Amazing journey to Son Doong (Part 1)

Just one day left before my departure to one of the most famous spots in Vietnam – hang Sơn Đoòng.  I really really feel excited and can’t wait to take part in this life-time expedition. I first heard about this cave, its discovery in 2010, I still remember some online competition to create the best name for a cave in this mysterious prehistoric caving network of over 150 caves. I don’t know which name was chosen finally!

I made a quick decision when I called a guy at Oxalis – the only tour agent in Phong Nha, authorised by the local authorities to organise different trekking tours in Phong Nha-Ke Bang National Park. For certain reasons the  number of visitors to Sơn Đoòng cave is limited within 224 persons per year, and there is no tour during the flooding season from September to January, so that’s why the demand is huge and always mostly fully booked.

Mist sweeps past the hills of Phong Nha National Park

I called the Oxalis to book for 2015, but few days later I was informed that one spot available in this year, 2014 in April, as someone cancelled in the last minute. The Australian sale director of Oxalis was kind to put me ahead of other hundred people on the waiting list,  I confirmed straight away my participation and the next day I started my preparations: from gathering informations about the cave to even ordering some stuffs from Amazon for my adventure.

A giant cave column swagged in flowstone towers over the cavers swimming through the depth of Hang Ken – Photo by Carsten Peter

I found on Youtube some TV programs, stories about the first cavers who involved very much in this fascinating discovery, after Ho Khanh, a local jungle man, first found the entrance to the cave in 1991 but then he had forgotten where it was. In 2009 when he accompanied the British Cave Research team lead by Howard Limbert, an expert-caver from the Northern England, they finally found the cave after many attempts. Howard Limbert has spent most of his time in this area, since 1990s, helping to create the Phong Nha-Ke Bang National Park, which now attracts million visitors a year.

Half-mile block of 40-story buildings could fit inside this lit stretcch of Son Doong, maybe the world’s biggest subterranean passage – Photo by Carsten Peter
It took the team and Mr Ho Khanh three expeditions to find Sơn Đoòng cave. This cave was formed 2 to 5 millions years ago, when river water flowing across the limestone burrowed down along a fault, scouring out a giant tunnel beneath the mountains. In places where the limestone was weak, the ceiling collapsed into sinkholes, creating the gigantic skylights. For the team, especially for Howard Limbert, discovering a cave as big as Sơn Đoòng is like finding a previously unknown Mount Everest underground. Using precise laser instruments to measure the cave, the team revealed that Sơn Đoòng is more than 3,2 km long with a continuous passage as wide as 90 m, in some places, over 190 m high.
The way out from Hang En, a cave tunneled out by the Rao Thuong river, during the flood season the river could rise almost 90 m, covering the rocks where cavers stand – Photo by Carsten Peter
Like a petrified waterfall, a cascade of fluted limestone, greened by algae, near to the exit of Hang En – Photo by Carsten Peter
Navigating an algae-skinned maze, expedition organizers Deb and Howard Limbert lead the way across a sculpted cave scape in Son Doong, ribs form as calcite-rich water overflows pools – Photo by Carsten Peter
The Great Wall of Vietnam, an overhanging mass of flowstone blocked the way deep inside Son Doong – Photo by carsten Peter


According to the hiking itinerary we will walk along the cave until the Great Wall of Vietnam – the name given by the cavers-experts to a huge 60 m-tall mud wall. Some of cavers in the British team managed to climb up this wall and measured from the bottom of the passage to the ceiling – nearly 200m high. And that’s also the end of Sơn Đoòng cave or another entrance to the cave.

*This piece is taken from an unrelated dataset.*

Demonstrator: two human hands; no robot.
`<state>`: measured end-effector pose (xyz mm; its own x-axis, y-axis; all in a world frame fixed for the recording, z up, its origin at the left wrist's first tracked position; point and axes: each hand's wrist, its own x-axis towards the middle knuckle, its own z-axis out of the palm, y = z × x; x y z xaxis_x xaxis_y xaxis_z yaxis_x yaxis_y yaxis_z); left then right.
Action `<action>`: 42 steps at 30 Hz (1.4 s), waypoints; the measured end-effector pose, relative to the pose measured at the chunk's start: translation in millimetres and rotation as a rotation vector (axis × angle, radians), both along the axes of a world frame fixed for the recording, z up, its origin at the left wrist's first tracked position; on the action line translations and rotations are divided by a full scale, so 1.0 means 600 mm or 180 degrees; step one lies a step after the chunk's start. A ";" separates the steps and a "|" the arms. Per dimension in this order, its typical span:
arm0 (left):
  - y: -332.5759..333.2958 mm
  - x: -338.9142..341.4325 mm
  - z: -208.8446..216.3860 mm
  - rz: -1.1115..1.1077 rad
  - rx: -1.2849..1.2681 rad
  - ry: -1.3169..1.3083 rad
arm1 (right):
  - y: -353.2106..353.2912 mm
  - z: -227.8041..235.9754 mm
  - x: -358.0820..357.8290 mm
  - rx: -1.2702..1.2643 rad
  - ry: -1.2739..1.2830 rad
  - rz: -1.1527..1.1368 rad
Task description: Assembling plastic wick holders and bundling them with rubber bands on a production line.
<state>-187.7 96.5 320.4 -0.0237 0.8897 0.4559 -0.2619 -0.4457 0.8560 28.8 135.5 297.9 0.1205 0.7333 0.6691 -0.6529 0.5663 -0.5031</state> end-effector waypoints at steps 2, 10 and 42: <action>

In this video we learn how Carsten Peter, the photographer managed to take those amazing shots that you saw in this blog – all his excellent works. Listening to his story, we understand how hard for him to work in this enormous space of this underground world in order to capture the majestic beauty of the caves.


The second video is “Talk Vietnam” with an experienced British caver-researcher, Howard Limbert, who has spent his entire life for the caving research. Together with his wife, Deb Limbert, they first came to Quang Binh (Phong Nha area) in early 1990s, and listening to his quick flashback stories about this so remote site at that time, we appreciate very much his team’s great support in creating the Phong Nha Ke Bang National Park, and as a result of their tremendous efforts, in 2003 the site has been recognised by UNESCO as the Natural World Heritage.